- _TASK TO CARRY OUT_:
Copy the records below word for word. Stop after the line that contains "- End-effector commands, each".

- _GIVEN DATA_:
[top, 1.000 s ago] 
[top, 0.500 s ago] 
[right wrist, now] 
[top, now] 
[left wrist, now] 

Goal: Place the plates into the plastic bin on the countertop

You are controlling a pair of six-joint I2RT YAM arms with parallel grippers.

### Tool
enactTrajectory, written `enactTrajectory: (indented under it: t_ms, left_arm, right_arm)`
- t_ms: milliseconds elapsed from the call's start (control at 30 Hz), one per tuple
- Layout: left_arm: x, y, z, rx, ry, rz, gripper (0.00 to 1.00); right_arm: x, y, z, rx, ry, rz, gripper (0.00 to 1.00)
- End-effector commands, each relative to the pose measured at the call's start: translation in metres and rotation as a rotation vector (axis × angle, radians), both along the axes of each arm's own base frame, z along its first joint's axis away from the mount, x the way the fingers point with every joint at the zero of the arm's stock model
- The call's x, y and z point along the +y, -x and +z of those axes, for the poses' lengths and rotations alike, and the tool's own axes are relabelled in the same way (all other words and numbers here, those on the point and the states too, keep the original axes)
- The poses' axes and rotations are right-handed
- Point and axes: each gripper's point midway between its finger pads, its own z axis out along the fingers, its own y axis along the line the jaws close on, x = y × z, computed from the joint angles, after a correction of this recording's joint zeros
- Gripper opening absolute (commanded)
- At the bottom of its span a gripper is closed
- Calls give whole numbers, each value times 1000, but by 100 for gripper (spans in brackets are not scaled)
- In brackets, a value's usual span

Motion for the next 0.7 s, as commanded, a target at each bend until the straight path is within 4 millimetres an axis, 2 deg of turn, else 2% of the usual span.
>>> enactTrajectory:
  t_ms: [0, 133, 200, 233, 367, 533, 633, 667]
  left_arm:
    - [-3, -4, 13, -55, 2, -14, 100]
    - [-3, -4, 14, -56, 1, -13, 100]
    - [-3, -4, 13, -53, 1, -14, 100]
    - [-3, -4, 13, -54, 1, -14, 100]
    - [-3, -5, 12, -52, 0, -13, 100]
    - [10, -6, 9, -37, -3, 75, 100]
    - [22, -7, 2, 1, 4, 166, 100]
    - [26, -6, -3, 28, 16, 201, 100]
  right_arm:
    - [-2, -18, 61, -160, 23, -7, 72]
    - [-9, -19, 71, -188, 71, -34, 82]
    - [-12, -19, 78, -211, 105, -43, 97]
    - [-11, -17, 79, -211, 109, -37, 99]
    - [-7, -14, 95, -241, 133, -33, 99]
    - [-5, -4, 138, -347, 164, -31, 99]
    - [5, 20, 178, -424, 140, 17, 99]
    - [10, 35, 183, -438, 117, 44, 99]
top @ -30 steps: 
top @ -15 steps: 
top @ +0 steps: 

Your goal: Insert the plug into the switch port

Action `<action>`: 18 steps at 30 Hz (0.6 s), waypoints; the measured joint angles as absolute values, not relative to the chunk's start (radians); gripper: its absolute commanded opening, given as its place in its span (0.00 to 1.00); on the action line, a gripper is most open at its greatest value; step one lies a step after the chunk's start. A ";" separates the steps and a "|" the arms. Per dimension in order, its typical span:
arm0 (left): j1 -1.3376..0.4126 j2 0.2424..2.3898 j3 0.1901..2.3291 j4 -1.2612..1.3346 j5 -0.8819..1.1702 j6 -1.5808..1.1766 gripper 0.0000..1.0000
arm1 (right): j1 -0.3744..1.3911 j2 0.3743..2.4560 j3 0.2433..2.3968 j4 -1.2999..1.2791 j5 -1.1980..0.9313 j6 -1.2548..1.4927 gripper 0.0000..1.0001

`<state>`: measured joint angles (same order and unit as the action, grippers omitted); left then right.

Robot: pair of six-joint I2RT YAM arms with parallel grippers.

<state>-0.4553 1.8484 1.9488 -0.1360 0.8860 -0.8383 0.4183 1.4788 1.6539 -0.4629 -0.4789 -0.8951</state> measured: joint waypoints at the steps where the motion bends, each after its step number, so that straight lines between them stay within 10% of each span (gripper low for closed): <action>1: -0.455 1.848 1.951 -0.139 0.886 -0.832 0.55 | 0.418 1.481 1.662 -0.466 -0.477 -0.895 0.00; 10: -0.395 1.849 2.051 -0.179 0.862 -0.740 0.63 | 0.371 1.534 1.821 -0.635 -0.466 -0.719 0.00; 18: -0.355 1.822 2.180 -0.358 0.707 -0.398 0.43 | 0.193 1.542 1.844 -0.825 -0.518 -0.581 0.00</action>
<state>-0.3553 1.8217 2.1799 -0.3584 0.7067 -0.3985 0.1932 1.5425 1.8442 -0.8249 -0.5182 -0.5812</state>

- _THE COMPLETED TASK_:
[top, 1.000 s ago] 
[top, 0.500 s ago] 
[right wrist, now] 
[top, now] 
[left wrist, now] 

Goal: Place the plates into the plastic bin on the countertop

You are controlling a pair of six-joint I2RT YAM arms with parallel grippers.

### Tool
enactTrajectory, written `enactTrajectory: (indented under it: t_ms, left_arm, right_arm)`
- t_ms: milliseconds elapsed from the call's start (control at 30 Hz), one per tuple
- Layout: left_arm: x, y, z, rx, ry, rz, gripper (0.00 to 1.00); right_arm: x, y, z, rx, ry, rz, gripper (0.00 to 1.00)
- End-effector commands, each relative to the pose measured at the call's start: translation in metres and rotation as a rotation vector (axis × angle, radians), both along the axes of each arm's own base frame, z along its first joint's axis away from the mount, x the way the fingers point with every joint at the zero of the arm's stock model

This exercise requires no further response.